La última promesa de la Revolución, los libros de texto gratuitos.



"Poco puede hacer la escuela por los niños si sus padres no tienen recursos para comprarles los libros de texto". -Adolfo López Mateos-

Durante la segunda mitad del siglo XX, cuando el país había dejado atrás el universo rural para darle paso al universo urbano y a la industrialización y crecimiento económico, tocó el turno al añejo problema de la educación y el analfabetismo. Que gran parte de los habitantes del país no supieran leer y escribir se convirtió en un problema alarmante, por lo que durante el gobierno del presidente López Mateos le entró al tema.

La solución era simple: si México quería dejar atrás el analfabetismo era necesario que cada estudiante asistiera a la escuela con un libro de texto bajo el brazo, pero además, gratuito, pagado por el estado mexicano. Esa fue la premisa que lanzó el Secretario de Educación Pública, Jaime Torres Bodet, hacia 1958, cuando comenzó el sexenio del presidente Adolfo López Mateos.

Si bien la Constitución de 1917 contemplaba la gratuidad de la educación, este derecho no podía cumplirse a cabalidad si el estado no dotaba a las escuelas públicas de los instrumentos necesarios para su realización. Por entonces los libros de texto no tenían la calidad necesaria y resultaban inaccesibles para muchas familias.

Así, durante el primer año del nuevo gobierno, se desarrolló el proyecto que llevó a la creación de la Comisión Nacional de los Libros de Texto Gratuito (CONALITEG) en 1959, contemplando el libro de texto como un derecho social. El primer titular de la Comisión fue el escritor Martín Luis Guzmán –autor de La sombra del caudillo y El águila y la serpiente, entre muchas otras obras-, que para 1960 logró que se produjeran 19 títulos para alumnos de primaria.

Millones de libros fueron distribuidos a partir de ese año, en el que se conmemoraban 150 años de la independencia y 50 de la revolución, por lo que las portadas fueron encargadas a varios artistas y equipos de dibujantes que lograron producir todas las ilustraciones que se requerían para los libros y para los cuadernos de trabajo; algunos célebres muralistas que plasmaron sus óleos y que se convertirían en las primeras portadas de los libros fueron David Alfaro Siqueiros, Roberto Montenegro, Raúl Anguiano, entre otros.

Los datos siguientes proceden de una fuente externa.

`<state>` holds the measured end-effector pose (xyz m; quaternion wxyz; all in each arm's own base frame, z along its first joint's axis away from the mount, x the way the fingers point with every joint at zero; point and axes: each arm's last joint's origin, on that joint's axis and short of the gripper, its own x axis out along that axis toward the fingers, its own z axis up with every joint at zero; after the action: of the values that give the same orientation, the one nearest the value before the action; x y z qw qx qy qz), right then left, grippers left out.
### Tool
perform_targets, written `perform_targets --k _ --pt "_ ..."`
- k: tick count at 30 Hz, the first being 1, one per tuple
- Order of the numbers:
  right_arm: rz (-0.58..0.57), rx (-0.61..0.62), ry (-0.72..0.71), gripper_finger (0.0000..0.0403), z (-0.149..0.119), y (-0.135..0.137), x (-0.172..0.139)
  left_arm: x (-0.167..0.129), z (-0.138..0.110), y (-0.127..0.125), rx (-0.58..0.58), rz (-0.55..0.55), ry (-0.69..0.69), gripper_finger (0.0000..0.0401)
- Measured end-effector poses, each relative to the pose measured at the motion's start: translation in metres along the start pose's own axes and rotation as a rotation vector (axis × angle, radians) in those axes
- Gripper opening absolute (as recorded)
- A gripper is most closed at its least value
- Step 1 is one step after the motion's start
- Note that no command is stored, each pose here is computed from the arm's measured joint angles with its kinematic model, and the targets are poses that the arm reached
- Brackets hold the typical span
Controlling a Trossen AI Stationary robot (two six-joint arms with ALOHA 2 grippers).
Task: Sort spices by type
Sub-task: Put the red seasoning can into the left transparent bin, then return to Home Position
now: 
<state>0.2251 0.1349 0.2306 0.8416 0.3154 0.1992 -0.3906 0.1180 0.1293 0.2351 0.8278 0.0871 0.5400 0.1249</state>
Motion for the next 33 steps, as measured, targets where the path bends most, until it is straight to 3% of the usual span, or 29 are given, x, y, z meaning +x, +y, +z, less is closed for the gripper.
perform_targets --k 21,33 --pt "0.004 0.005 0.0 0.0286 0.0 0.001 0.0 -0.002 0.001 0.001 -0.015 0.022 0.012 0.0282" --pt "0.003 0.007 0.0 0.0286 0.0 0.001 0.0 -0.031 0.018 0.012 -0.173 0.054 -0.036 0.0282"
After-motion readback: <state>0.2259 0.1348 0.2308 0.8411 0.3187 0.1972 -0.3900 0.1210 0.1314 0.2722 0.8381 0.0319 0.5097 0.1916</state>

Aparte de los maestros muralistas también hubo seis vocales y una docena de colaboradores pedagógicos.

Los primeros fueron el historiador Arturo Arnáiz y Freg, hombre de confianza de Torres Bodet; el gerente de PIPSA, la productora de papel del Estado, Agustín Arroyo, así como el matemático Alberto Barajas, el poeta José Gorostiza y los escritores Agustín Yáñez y Gregorio López y Fuentes. Entre los segundos había profesores de educación primaria y secundaria muy acreditados, como Arquímedes Caballero, René Avilés y Soledad Anaya Solórzano. Ellos produjeron los Guiones Técnico-Pedagógicos.

Diez meses tomó construir el andamiaje que permitió producir los primeros libros de texto. Y a propósito ¿qué clase de libros se deseaban? Los requerimientos equivalían a una declaración de principios: libros que “desarrollaran armónicamente las facultades de los educandos, prepararlos para la vida práctica, fomentar en ellos la conciencia de la solidaridad humana, orientarlos hacia las virtudes cívicas y, muy principalmente, inculcarles el amor a la Patria”. No había dobleces en ese discurso: se necesitaban libros donde el acento nacionalista fuese robusto y accesible para todos los escolares del país.

Así, el libro de texto gratuito se planteó, desde su origen, como el garante de la gratuidad educativa que el Estado llevaba años prometiendo. Era la última “promesa de la Revolución” que faltaba cumplir.

Y sí, los autores de las portadas de los primeros libros de texto no cobraron, por lo menos no tenían la obsesión de obtener un pingüe negocio al contrario bastaba con que “la patria” arropara a estos nobles artistas, hijos póstumos de la Revolución que brindaban su trabajo para el pueblo y con el pueblo.

¿Tú lo crees?... Yo también, sin duda eran otros tiempos, los tiempos en la creencia de una patria justa, que arropaba a todos sus hijos y era menos individualista.